世界的にみても珍しい、新潟県妙高市で作られている唐辛子を発酵させた辛味調味料です。一年で一番寒い時期に仕込まれることから「寒造里」とも書かれます。
まず始めに、塩漬けにした唐辛子を雪の上に一度さらして天日干しにする「寒ざらし」を行います。寒ざらしは、3~4日ほど天気の良い日に行います。雪に置いておくことで、唐辛子のアクが抜けて甘味と旨味が増すのです。
その後、唐辛子を雪の中にさらした後にすり潰して、米糀と柚子、塩を混ぜ合わせて約3年間発酵熟成させます。妙高市は長野県に隣接していて、特別豪雪地帯とされるほど厳しい寒さの地域、冷え切った身体を温めるために食べていたと言われています。「西の柚子胡椒、東のかんずり」と言われているのだそう。
かんずりについての詳しい内容はこちらです♪
新潟県の辛味調味料「かんずり」の魅力に魅せられて♪旨味がギュッと詰まった美味しさの秘訣は?
2.本格的かんずりの作り方
かんずりは、3年の歳月をかけてゆっくりじっくり熟成・発酵させて作っていきます。一つ一つ手間暇かけて作られたかんずりは、辛みがある中にもまろやかさを感じる美味しさです。
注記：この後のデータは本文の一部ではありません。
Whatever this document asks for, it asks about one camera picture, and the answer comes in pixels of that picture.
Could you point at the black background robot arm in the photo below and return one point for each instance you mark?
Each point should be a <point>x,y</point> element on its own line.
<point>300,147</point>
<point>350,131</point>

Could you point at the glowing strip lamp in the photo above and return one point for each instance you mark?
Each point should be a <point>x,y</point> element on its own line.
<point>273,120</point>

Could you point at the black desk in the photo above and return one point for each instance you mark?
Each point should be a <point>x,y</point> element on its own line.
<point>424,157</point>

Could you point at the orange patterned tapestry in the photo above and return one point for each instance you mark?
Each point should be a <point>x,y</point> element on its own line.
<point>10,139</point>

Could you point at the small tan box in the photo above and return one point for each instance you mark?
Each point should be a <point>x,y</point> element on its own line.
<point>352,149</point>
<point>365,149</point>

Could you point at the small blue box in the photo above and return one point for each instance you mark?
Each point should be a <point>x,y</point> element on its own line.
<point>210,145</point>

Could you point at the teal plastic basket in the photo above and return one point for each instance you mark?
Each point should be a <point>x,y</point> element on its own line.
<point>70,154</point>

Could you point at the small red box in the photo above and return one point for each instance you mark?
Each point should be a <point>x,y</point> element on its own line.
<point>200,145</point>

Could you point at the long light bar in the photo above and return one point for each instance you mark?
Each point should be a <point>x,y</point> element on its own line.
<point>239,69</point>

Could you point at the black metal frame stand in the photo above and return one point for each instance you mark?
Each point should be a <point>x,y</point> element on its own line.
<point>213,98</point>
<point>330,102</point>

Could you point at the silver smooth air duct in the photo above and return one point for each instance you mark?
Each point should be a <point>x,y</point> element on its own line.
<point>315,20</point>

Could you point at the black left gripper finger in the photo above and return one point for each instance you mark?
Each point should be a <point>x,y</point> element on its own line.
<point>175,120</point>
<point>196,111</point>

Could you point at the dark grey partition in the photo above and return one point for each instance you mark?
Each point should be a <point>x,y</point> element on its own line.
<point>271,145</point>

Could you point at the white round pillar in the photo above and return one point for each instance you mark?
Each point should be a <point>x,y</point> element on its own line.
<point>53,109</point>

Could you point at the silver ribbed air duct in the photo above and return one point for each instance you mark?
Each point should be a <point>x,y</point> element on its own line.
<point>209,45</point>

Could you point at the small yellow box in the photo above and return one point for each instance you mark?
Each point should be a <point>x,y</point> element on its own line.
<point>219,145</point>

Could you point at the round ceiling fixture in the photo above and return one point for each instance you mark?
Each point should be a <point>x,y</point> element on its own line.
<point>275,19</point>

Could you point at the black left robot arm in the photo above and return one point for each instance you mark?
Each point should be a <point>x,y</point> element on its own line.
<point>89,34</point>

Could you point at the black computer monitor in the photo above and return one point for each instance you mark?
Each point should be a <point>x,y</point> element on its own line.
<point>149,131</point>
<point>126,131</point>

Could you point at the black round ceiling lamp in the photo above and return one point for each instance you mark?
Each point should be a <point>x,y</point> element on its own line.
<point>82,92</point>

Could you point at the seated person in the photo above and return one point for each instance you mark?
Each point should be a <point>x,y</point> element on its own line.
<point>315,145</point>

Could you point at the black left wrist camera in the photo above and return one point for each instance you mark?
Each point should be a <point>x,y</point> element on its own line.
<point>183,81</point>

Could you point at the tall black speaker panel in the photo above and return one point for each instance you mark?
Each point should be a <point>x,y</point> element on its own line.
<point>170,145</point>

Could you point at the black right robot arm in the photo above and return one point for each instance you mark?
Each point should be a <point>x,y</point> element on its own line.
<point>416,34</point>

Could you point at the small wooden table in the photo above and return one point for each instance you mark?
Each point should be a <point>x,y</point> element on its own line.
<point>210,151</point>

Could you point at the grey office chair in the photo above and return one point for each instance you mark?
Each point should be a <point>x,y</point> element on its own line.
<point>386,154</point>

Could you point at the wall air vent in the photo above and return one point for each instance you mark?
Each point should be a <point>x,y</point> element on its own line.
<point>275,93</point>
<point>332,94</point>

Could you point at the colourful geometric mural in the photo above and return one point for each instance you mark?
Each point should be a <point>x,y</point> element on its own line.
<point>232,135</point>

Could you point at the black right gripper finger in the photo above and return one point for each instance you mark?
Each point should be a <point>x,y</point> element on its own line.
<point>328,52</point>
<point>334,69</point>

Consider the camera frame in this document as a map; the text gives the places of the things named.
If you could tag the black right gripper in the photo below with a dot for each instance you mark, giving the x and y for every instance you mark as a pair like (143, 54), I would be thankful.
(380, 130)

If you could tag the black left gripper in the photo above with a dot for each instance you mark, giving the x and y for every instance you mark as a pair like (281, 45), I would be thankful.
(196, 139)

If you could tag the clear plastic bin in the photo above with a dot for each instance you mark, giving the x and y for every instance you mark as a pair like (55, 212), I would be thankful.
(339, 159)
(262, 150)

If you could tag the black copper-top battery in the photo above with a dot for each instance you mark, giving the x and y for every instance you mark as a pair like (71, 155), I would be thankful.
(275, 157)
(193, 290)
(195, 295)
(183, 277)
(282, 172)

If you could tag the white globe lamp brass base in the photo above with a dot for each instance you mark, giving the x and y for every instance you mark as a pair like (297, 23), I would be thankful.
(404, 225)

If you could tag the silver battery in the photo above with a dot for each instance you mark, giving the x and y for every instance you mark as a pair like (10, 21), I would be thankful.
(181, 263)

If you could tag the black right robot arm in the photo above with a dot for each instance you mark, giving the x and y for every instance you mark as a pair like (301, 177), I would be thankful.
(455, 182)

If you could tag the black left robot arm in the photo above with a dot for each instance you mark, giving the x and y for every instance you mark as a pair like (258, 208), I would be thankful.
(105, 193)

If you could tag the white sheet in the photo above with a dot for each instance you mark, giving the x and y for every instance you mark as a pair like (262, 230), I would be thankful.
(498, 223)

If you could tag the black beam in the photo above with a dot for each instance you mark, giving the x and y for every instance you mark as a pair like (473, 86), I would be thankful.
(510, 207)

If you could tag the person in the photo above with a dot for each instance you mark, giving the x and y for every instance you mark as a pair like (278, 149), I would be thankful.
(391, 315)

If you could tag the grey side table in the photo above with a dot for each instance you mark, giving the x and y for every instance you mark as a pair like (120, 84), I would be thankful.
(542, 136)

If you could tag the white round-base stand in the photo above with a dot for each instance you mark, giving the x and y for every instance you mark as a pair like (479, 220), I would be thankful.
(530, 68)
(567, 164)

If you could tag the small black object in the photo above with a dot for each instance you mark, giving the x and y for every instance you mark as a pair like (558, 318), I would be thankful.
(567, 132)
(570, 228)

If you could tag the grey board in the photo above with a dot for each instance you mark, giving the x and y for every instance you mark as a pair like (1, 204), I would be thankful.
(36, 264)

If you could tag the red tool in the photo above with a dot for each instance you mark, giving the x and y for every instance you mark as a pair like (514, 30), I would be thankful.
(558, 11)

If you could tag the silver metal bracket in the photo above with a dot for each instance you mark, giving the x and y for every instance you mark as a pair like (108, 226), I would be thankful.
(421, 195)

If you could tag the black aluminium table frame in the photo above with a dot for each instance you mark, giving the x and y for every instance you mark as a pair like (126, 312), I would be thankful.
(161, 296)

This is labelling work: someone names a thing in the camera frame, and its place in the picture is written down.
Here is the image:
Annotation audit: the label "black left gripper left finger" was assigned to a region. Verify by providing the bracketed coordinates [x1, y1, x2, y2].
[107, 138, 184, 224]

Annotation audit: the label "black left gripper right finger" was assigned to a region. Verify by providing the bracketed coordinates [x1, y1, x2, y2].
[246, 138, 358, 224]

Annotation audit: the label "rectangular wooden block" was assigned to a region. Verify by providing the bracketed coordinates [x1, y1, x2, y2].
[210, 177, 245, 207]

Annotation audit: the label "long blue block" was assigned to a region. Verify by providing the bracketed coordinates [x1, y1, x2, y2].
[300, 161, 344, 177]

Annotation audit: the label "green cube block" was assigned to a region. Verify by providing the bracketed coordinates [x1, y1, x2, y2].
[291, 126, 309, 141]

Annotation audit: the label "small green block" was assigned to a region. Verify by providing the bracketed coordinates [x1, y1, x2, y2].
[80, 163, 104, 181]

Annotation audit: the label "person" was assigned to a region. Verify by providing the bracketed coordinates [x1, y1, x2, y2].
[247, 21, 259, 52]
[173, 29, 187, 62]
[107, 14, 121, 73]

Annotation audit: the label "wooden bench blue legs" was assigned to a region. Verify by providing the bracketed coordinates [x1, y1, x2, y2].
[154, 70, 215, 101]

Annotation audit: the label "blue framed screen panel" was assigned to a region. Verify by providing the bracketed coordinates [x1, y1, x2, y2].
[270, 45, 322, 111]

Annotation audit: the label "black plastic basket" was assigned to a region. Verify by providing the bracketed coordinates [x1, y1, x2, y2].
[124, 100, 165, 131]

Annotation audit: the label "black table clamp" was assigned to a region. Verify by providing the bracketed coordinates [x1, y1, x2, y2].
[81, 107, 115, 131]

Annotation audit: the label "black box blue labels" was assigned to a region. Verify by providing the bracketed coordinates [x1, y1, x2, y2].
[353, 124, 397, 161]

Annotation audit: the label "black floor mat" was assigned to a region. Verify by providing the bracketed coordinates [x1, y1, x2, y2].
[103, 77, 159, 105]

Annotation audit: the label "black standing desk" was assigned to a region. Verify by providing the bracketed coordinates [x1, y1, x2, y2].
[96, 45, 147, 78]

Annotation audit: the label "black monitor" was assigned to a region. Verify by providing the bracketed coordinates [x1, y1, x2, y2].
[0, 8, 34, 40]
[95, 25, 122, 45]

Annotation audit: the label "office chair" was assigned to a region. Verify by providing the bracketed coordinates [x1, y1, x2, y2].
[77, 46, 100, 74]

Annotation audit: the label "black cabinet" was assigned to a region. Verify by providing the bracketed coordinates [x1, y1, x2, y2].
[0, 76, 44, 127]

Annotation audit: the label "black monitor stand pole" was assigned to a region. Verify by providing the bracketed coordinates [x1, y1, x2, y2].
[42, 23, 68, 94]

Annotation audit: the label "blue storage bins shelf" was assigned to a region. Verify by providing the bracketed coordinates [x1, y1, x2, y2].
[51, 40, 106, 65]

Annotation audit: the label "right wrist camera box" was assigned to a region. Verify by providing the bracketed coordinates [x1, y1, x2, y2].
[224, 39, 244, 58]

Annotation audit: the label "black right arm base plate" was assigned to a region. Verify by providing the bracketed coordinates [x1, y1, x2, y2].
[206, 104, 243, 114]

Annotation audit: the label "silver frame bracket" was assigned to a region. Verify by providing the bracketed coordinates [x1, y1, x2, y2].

では、どのように作られているのか実際に見ていきましょう。
1年目(唐辛子作り~かんずりの仕込み)
①唐辛子作り(4月頃)
唐辛子の栽培はまだ雪が残る地面を掘り返して、前の年に出来た唐辛子の種から作っていきます。
②塩づけ(8~11月)
実った唐辛子の収穫をして、天然の海水塩で塩漬けにしていきます。
③雪さらし(大寒の頃)
雪の上に唐辛子をまいていく、雪さらしという作業を行います。3~4日ほど経つと、強いアクを雪が吸い取り、塩が抜けていき、辛味がやわらかくなるため、まろやかな味わいに変化していきます。この作業は、3月頃まで繰り返し行っていきます。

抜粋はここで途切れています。